Majority Leader of the Florida Senate
- In office November 18, 2014 – November 29, 2016
- Preceded by: Lizbeth Benacquisto
- Succeeded by: Wilton Simpson

Member of the Florida Senate
- In office November 6, 2012 – November 3, 2020
- Preceded by: Redistricted
- Succeeded by: Jim Boyd
- Constituency: 26th district (2012–2016) 21st district (2016–2020)

Member of the Florida House of Representatives from the 68th district
- In office November 5, 2002 – November 2, 2010
- Preceded by: Mark Flanagan
- Succeeded by: Jim Boyd

Personal details
- Born: William Saint Galvano April 16, 1966 (age 60) Liberty, New York, U.S.
- Party: Republican
- Spouse: Julie Forrester
- Children: 3
- Education: Manatee Community College (AA) University of Florida (BA) University of Miami (JD)

= Bill Galvano =

American politician

William Saint Galvano (born April 16, 1966) is an American Republican politician from Florida. He represented Manatee County and part of Hillsborough County in the Florida Senate from 2012 to 2020 and in the Florida House of Representatives from 2002 to 2010. He served as President of the Senate in his last two years in office.

==History==
Galvano was born in Liberty, New York, and moved to the state of Florida in 1969, where he was a student at Sebring High School. He then attended Manatee Community College, where he received his associate degree in 1986, and then the University of Florida, graduated with his bachelor's degree in political science in 1989. Following graduation, Galvano attended the University of Miami School of Law, and was awarded his Juris Doctor in 1992. After working in private practice for several years as an associate attorney, he became a partner at Grimes Hawkins Gladfelter & Galvano, a law firm in Bradenton.
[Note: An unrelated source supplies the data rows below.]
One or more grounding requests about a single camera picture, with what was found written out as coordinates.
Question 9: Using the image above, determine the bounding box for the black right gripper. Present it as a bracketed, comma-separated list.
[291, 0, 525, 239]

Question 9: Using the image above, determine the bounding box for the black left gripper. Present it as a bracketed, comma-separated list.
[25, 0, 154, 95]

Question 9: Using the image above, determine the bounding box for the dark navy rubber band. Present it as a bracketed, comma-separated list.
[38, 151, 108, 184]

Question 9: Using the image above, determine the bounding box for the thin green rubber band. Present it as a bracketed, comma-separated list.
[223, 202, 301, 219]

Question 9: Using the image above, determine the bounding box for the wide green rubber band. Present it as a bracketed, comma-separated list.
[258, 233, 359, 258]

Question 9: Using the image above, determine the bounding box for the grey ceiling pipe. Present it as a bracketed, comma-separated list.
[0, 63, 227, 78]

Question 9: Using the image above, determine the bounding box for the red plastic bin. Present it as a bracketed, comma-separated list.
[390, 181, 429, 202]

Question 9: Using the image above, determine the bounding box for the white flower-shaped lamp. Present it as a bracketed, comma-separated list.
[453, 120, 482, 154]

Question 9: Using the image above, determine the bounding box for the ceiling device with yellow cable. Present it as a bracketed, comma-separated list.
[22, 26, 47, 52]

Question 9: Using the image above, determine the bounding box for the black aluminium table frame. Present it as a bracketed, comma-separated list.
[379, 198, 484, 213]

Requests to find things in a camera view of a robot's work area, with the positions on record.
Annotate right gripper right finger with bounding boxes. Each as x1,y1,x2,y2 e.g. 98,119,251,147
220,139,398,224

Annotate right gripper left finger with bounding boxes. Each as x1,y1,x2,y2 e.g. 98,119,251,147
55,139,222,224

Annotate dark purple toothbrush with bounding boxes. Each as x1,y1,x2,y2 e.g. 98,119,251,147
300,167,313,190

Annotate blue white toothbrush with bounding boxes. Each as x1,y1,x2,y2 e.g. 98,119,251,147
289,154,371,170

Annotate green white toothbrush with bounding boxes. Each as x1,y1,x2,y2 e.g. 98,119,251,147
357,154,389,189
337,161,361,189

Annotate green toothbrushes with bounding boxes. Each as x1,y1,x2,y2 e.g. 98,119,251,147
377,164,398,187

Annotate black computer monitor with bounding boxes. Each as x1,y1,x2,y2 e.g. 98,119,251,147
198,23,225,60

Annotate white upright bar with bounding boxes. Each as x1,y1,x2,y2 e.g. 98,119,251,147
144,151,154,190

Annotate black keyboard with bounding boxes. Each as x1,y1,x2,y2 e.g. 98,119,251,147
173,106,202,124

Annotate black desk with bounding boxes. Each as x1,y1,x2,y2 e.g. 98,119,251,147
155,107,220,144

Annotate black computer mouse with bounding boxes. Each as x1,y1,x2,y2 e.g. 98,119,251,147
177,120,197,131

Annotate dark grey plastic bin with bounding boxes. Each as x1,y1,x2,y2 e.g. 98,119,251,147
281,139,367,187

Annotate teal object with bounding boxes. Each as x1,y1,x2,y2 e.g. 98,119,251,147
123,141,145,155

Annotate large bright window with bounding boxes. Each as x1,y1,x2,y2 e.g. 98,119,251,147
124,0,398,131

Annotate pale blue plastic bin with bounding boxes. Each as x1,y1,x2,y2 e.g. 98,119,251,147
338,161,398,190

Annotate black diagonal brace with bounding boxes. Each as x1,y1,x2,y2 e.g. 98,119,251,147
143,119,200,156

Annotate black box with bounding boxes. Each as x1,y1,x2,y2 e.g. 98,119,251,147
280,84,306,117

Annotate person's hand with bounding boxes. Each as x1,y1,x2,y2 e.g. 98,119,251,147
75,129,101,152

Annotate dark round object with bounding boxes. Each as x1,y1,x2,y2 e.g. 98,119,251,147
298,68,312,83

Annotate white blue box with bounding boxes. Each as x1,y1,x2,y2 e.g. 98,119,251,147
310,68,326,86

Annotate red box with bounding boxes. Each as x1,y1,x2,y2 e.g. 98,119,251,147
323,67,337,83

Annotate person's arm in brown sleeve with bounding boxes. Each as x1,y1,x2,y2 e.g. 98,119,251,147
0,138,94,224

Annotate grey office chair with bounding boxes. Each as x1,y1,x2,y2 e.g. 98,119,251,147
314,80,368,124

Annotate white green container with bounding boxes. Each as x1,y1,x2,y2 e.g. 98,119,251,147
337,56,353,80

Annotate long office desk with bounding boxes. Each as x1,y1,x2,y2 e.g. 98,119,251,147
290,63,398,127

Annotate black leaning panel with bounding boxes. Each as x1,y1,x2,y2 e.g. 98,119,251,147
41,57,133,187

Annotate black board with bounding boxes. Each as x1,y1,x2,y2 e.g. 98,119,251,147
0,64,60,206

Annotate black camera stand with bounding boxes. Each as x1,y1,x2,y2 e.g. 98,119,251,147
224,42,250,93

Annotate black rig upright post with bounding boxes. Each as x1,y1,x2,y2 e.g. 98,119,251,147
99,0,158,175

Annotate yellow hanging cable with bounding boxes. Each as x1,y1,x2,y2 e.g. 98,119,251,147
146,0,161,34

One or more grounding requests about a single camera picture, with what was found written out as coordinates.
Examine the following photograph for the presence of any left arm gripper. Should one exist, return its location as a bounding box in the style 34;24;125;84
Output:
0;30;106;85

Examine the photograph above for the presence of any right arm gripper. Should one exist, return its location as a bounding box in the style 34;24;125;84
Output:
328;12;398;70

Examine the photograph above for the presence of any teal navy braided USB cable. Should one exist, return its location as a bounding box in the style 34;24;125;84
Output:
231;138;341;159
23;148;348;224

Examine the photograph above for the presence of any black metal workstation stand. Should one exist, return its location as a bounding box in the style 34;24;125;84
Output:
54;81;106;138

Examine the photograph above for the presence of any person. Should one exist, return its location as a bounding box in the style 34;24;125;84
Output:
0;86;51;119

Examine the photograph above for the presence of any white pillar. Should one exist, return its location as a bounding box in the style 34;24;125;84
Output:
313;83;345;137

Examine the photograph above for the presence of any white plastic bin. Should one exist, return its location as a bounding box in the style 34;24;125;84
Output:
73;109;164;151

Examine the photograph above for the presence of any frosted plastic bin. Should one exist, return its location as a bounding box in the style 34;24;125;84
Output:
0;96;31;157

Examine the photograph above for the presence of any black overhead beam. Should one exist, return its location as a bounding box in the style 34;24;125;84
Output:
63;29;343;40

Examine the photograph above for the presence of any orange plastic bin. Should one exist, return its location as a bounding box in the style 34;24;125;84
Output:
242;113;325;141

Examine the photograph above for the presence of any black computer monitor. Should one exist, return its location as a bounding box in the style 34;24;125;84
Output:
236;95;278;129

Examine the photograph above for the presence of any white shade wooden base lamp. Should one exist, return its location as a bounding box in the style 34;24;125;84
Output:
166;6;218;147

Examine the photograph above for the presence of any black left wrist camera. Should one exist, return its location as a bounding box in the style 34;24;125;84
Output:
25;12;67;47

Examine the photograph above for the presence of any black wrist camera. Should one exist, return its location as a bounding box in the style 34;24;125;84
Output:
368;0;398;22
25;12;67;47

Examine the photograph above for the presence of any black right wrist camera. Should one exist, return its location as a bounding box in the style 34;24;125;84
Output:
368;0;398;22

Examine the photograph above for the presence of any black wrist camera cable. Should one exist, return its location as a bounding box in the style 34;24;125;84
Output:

==Florida House of Representatives==
In 2002, when incumbent State Representative Mark Flanagan was unable to seek re-election due to term limits, Galvano ran to succeed him in the 68th District, which was based in western Manatee County and included a small segment of southern Hillsborough County. He faced Brian Murphy, an optometrist; Benjamin Milks, a Cedar Hammock Fire Control District Commissioner; and David Miner, an attorney, in the Republican primary. Galvano campaigned on his support for providing a clean-up fund to deal with the fallout from phosphate mining operations attracting more federal dollars to the state, reforming the state's charter school program by requiring a "parental contribution" for families who use vouchers, strengthening corporate fraud laws, enacting a clear air policy statewide, and providing "community-based care" for children in foster care. Although the Sarasota Herald-Tribune praised Galvano's candidacy as "appealing on several key issues", including his "keener interest in environmental protection" and growth management, they ultimately endorsed Murphy, citing his "greater breadth of leadership experience." Ultimately, however, Galvano defeated his opponents by a fairly wide margin, winning 46% of the vote to Murphy's 31%, Milks' 13%, and Miner's 10%. He advanced to the general election, where he was opposed by Arlene Sweeting, the Democratic nominee, and James Wallace, the Libertarian nominee. During the general election, he attacked Sweeting's platform, noting, "She wants to do a lot of things for everybody. The question is: Where will the money come from?" He called for the implementation of zero-based budgeting in light of the state's revenue shortfalls. The Herald-Tribune endorsed Galvano in the general election, noting that, despite the fact that both candidates are "thoughtful, well-versed on the issues, and deeply involved in their community," Galvano's "more practical, fiscally conservative approach" would help create a "moderate, bipartisan consensus in Tallahassee." Owing to the conservative nature of the district, Galvano won his first term in a landslide, defeating Sweeting and Wallace with 62% of the vote.

He was re-elected without opposition in 2004, 2006, and 2008. In his final term in the Florida House, from 2008 to 2010, Galvano served as chairman of the House Rules and Calendar Committee, "the most influential House position held by a Bradenton or Sarasota legislator in the past 25 years" at the time, and as the chairman of the House Select Committee on Seminole Indian Compact Review, where he "served as one of the influential architects in negotiating and developing the compact."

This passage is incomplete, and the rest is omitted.